“No alla stazione terrestre del Muos a Niscemi”


diGiuseppe D′Onchia - Pubblicato il 12 Febbraio 2009 - 13:26

C’è forte preoccupazione tra i cittadini di Niscemi dopo avere appreso la notizia che nell’area in cui sorge, dal 1991, il Centro trasmissioni radio Navali degli Stati Uniti d’America, composto da ben 41 antenne, sarà installata una delle stazioni terrestri del Muos, il sistema di telecomunicazioni a banda stretta di nuova generazione della Marina statunitense. Il Muos serve a collegare con comunicazioni radio, video e trasmissione, dati di altissima frequenza alle forze navali, aeree e terrestri in movimento, in ogni parte del Mondo. Le micronde dei radar potrebbero comportare seri rischi alla popolazione, tra cui tumori ed in particolare leucemie infantili, così come già riscontrato nella base militare di Wahiana, dove sono stati evidenziati ben 12 casi di leucemia nel periodo dal 1979 al 1990: sette di questi, sono stati definiti “inusuali in termini di sesso, età e tipo di leucemia” I rischi di esposizione sono stati definiti altissimi per i bambini residenti in un raggio di 2,8 miglia intorno ai trasmettitori. Il capogruppo provinciale del Pd, Alfonso Cirrone Cipolla, ha presentato un’interrogazione al Consiglio Provinciale al fine di bloccare l’iniziativa militare. La scelta di installare le antenne a Niscemi è legata al diniego posto dalla base Nato di Sigonella. A seguito di uno studio, infatti, è stato appurato che le micronde potrebbero comportare per le attrezzature presenti nella base militare, la detonazione degli ordigni presenti nella struttura. Il dato più inquietante in tutta questa vicenda, è che la stazione terreste, a Niscemi,  dovrà essere installata all’interno della Riserva Naturale Orientata “Sughereta”, a pochi passi dal centro abitato. Dunque in primo piano c’è la salute e la sicurezza delle popolazioni che abitano nelle aree circostanti.

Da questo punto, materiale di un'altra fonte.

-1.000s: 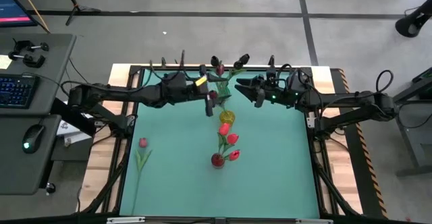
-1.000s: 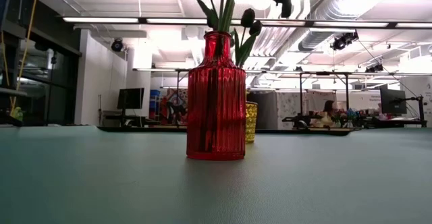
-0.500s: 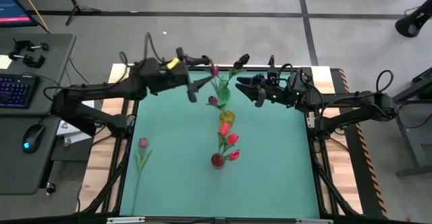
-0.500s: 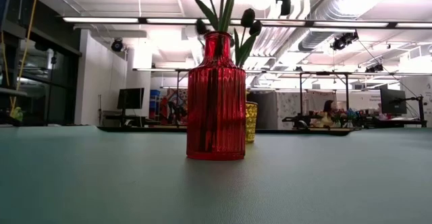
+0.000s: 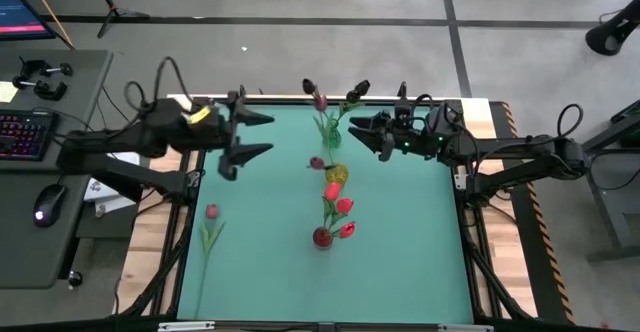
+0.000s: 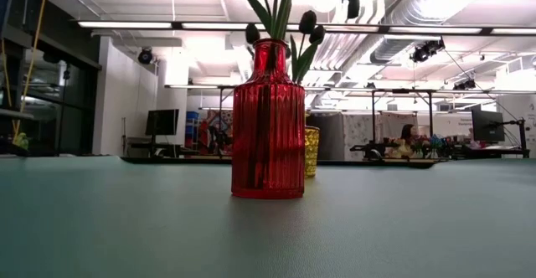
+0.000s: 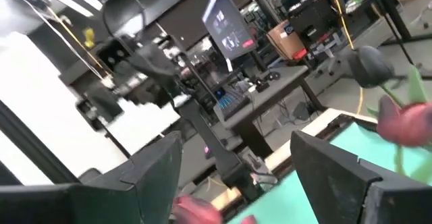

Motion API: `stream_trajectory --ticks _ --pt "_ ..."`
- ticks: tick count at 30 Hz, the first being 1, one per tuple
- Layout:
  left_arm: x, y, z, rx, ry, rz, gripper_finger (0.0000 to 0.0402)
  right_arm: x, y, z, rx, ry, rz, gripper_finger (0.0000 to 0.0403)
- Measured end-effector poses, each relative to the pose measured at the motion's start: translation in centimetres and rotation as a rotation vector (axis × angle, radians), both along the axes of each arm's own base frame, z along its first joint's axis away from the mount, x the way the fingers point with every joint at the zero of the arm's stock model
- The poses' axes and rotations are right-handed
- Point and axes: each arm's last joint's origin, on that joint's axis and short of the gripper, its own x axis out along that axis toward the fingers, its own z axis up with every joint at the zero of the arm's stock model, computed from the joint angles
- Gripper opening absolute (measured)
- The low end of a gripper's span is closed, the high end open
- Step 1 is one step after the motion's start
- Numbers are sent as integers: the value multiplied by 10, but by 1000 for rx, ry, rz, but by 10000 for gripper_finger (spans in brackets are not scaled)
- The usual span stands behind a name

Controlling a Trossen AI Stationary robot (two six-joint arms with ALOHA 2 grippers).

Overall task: Sort flowers into vase by color
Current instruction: Put the red tulip into the yellow vase

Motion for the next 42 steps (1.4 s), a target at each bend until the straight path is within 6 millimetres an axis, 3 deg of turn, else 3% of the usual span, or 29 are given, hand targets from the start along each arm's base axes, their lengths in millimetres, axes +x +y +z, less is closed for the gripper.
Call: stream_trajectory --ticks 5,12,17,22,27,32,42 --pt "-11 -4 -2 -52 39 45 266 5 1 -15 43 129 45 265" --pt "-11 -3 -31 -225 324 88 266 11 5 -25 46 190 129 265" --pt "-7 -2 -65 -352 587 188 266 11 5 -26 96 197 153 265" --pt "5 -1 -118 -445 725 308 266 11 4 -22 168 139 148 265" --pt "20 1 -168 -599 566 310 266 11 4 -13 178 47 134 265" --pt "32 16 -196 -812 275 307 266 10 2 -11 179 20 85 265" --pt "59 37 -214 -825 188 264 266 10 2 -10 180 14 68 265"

Cirrone Cipolla chiede che altri rappresentanti politici facciano sentire il loro pesa in questa vicenda e coinvolge nell’iniziativa anche i sindaci di Gela, Caltagirone ed Acate. Intanto i mezzi militari avrebbero già cominciato i lavori per l’installazione delle antenne. Domani, il ministro della Difesa, Ignazio La Russa, esaminerà il caso presentato dal gruppo parlamentare del Partito Democratico. E se non si provvederà a bloccare l’iniziativa, il Pd è pronto a scendere in piazza, a Roma come a Niscemi.
 

Inserito in:

L'iniziativa del consigliere provinciale democratico Cipolla è opportuna e necessaria. Viene in seguito alle prese di posizione coraggiose di Giovanni Panebianco e Rosario La Porta. Per il resto nel territorio si è registrato un silenzio assoluto nonostante la preoccupazione dei niscemesi. Comunque si sente il bisogno di discutere della questione in un convegno pubblico con esperti del settore e gli amministratori degli enti locali del territorio. La proposta di Cipolla tendente a coinvolgere i sindaci dei comuni vicini è condivisibile, ma si impone soprattutto l'esigenza di chiedere scelte e azioni significative al Sindaco del comune di Niscemi. Tra l'altro, pare che proprio quest'ultimo ente locale avrebbe dato uno dei nulla osta necessari alla costruzione della stazione di Ulmo.
P.S.: Si potrebbe invitare al convegno un certo Antonino Mazzeo che è intervenuto con competenza sulle caratteristiche della costruenda base e sugli eventuali rischi per la popolazione del nostro territorio. Nel web si trovano facilmente pezzi scritti da quest'ultimo.

...ANTONIO MAZZEO???? BELLA PROPOSTA!!! APPUNTO I SUOI ARTICOLI SONO TUTTI ANTI-AMERICANI A PRESCINDERE SE SI TRATTI DI MUOS O ANTENNE....CERCARE CON GOOGLE PER CREDERE!